Pulseira permitirá controlar PCs, games e robôs a partir dos gestos das mãos

Acessório desenvolvido no Canadá será lançado em setembro por 149 dólares

Divulgação/Thalmic Labs
Myo sendo usada para controlar um drone (Divulgação/Thalmic Labs)
Quando o filme Minority Report foi lançado, em 2002, a ideia de controlar um gadget a partir de sensores presos às mãos era coisa restrita às obras de ficção científica. Agora, a empresa canadense Thalmic Labs promete transformar em realidade as cenas fantásticas do filme dirigido por Steven Spielberg.
A companhia desenvolveu a pulseira batizada Myo, pela qual seus usuários poderão controlar dispositivos eletrônicos (computador, consoles de games, robôs etc.) à distância a partir dos gestos das mãos. Steve Wozniak, cofundador da Apple, chegou a demonstrar interesse no projeto. "É muito legal e impressionante", disse Wozniak ao assistir ao vídeo de apresentação da pulseira (confira abaixo).
Os primeiros protótipos da Myo foram entregues aos desenvolvedores em dezembro de 2013. O lançamento comercial é previsto para setembro, mas já é possível reservar um item ao preço de 149 dólares no site da empresa. Segundo Stephen Lake, cofundador e CEO da Thalmic Labs, a companhia ainda trabalha no desenvolvimento do produto para torná-lo mais fino e durável. O processo de fabricação também deve ser aprimorado, fazendo com que o acessório se ajuste a diferentes tamanhos de pulsos e braços.
A tecnologia que permite à pulseira operar como um controle universal é a eletromiografia (EMG), usada por médicos e cientistas para registrar atividades elétricas dos músculos — no caso, os impulsos que percorrem a musculatura dos braços e enviam sinais de comando para as mãos. Em seguida, as informações sobre a intenção do usuário são transmitidas aos gadgets. Os primeiros testes foram realizados por Lake na Universidade de Waterloo, no Canadá, em projetos de tecnologia wearable.

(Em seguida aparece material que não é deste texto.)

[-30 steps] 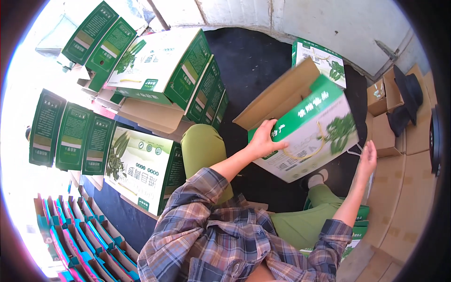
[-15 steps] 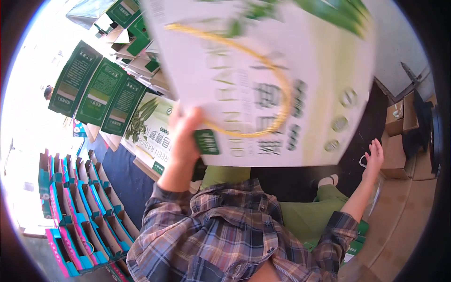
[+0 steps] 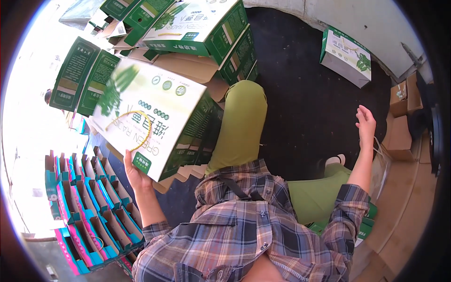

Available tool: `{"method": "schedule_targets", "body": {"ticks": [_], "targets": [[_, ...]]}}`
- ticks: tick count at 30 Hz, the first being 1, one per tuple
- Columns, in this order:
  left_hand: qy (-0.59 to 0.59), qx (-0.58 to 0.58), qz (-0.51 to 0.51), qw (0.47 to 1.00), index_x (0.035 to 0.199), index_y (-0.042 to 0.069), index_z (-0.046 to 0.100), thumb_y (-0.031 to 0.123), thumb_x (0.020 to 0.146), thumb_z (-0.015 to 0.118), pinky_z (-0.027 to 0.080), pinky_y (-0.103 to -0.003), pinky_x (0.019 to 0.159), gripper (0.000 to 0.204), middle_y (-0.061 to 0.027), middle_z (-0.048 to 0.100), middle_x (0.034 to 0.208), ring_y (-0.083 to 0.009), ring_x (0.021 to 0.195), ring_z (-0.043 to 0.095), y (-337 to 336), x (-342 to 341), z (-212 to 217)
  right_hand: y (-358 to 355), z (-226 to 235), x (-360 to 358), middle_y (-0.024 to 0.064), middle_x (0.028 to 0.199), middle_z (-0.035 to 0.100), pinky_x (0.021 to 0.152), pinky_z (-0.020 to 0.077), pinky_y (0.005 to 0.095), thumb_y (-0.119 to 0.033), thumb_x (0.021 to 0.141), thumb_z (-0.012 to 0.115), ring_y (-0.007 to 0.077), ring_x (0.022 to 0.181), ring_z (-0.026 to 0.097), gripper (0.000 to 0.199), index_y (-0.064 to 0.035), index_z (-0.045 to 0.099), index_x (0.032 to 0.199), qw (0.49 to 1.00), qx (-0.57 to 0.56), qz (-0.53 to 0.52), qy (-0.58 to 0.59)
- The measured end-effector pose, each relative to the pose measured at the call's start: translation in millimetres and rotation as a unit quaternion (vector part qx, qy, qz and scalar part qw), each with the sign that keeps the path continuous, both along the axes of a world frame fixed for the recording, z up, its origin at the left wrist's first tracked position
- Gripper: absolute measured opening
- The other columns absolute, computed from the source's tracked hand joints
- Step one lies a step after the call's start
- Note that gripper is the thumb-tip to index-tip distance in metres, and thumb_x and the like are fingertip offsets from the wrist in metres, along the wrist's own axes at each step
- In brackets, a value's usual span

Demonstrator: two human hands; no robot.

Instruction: The person takes flat cardboard blanks from a pile, folds them into boxes by hand, and stacks the assembled boxes onto a stack.

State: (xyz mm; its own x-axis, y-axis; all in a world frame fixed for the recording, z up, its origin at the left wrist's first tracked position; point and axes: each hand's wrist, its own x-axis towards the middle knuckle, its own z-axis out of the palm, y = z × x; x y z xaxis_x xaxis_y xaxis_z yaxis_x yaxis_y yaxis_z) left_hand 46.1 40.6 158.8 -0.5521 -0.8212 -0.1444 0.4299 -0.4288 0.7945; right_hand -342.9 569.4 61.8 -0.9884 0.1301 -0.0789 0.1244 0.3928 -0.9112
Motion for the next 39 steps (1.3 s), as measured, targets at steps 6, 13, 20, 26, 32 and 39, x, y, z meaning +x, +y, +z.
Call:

Lake defende que, para a finalidade de controlar dispositivos eletrônicos, esse tipo de rastreamento funciona melhor do que o escaneamento do movimento dos olhos ou a modalidade de comandos de voz. Por essa razão, a companhia canadense decidiu criar um sensor para "incluir" as mãos no mundo digital.
Os desenvolvedores agora trabalham em dispositivos capazes de reconhecer os comandos enviados pelo Myo. Segundo a Thalmic Labs, mais de 10.000 desenvolvedores demonstraram interesse em participar do programa beta.